• Data shown:
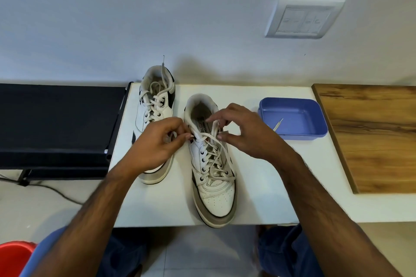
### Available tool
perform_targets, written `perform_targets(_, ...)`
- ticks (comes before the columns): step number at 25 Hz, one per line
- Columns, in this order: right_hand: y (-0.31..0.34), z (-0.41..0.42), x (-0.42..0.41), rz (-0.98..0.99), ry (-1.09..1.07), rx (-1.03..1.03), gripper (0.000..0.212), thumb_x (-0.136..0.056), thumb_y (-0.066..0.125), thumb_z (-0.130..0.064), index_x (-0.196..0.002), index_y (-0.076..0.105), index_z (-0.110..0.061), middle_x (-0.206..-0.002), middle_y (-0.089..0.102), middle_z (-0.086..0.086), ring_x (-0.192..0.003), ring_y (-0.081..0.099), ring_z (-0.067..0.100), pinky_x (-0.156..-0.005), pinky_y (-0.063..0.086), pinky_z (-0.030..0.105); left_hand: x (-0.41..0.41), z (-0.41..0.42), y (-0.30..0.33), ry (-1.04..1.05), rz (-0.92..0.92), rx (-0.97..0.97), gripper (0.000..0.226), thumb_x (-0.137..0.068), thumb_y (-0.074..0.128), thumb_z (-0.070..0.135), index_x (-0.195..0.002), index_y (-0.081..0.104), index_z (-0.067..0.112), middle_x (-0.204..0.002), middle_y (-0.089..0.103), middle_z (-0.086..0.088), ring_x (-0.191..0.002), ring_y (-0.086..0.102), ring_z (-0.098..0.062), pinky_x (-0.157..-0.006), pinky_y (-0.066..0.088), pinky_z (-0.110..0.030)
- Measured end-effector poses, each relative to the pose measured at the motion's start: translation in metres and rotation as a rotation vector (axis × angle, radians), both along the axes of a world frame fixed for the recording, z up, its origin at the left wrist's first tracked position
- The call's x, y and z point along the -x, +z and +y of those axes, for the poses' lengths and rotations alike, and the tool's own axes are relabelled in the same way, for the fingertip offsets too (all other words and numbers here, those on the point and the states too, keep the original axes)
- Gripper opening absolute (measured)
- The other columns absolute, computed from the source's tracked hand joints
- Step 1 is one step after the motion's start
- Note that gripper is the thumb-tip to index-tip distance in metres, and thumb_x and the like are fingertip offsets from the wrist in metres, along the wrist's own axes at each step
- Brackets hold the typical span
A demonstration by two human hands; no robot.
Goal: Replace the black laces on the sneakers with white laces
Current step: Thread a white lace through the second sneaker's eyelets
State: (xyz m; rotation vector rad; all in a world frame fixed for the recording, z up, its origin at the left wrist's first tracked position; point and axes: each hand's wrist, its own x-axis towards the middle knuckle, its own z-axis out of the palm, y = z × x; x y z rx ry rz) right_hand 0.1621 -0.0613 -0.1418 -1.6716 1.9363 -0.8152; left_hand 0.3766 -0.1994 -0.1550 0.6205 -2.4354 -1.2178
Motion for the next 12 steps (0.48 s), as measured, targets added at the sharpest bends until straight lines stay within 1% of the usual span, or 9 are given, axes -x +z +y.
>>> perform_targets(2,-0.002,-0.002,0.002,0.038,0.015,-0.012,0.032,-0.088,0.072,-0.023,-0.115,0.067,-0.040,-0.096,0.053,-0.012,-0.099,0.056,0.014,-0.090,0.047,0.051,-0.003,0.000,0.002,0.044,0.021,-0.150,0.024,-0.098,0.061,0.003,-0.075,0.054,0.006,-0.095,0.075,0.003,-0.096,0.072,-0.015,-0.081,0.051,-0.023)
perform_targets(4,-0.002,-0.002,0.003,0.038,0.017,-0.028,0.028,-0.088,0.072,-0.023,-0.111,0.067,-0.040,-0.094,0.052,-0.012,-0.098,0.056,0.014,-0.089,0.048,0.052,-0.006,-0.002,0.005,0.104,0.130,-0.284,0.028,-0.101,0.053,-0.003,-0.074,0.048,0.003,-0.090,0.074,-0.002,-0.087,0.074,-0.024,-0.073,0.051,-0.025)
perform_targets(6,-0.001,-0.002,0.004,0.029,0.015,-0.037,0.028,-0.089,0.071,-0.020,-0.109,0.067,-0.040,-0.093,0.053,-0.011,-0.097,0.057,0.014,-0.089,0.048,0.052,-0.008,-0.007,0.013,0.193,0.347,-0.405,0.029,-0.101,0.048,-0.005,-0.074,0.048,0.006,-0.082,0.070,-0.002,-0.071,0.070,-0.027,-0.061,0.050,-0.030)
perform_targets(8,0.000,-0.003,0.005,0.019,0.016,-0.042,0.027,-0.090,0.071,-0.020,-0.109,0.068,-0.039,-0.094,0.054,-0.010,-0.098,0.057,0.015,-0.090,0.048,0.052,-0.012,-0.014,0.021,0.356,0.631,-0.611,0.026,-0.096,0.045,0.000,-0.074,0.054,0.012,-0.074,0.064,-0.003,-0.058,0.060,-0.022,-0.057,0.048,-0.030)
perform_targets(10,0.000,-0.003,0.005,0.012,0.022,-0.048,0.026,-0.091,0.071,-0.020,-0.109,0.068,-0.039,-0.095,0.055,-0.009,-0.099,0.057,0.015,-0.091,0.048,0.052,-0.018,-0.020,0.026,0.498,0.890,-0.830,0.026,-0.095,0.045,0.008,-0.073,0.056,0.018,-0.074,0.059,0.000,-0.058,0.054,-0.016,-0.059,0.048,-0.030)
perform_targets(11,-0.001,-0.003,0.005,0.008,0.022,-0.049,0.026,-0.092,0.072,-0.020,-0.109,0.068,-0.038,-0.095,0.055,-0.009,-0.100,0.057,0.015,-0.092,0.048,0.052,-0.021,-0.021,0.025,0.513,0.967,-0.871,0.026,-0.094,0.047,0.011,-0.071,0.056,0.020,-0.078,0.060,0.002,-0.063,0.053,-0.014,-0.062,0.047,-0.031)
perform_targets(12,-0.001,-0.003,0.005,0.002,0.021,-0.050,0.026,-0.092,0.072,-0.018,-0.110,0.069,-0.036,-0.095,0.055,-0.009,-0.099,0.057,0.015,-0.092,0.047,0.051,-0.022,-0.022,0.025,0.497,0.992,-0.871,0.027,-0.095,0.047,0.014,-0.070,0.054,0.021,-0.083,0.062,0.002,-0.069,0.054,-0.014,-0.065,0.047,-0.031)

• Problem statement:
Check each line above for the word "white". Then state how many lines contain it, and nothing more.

• Result of this task:
2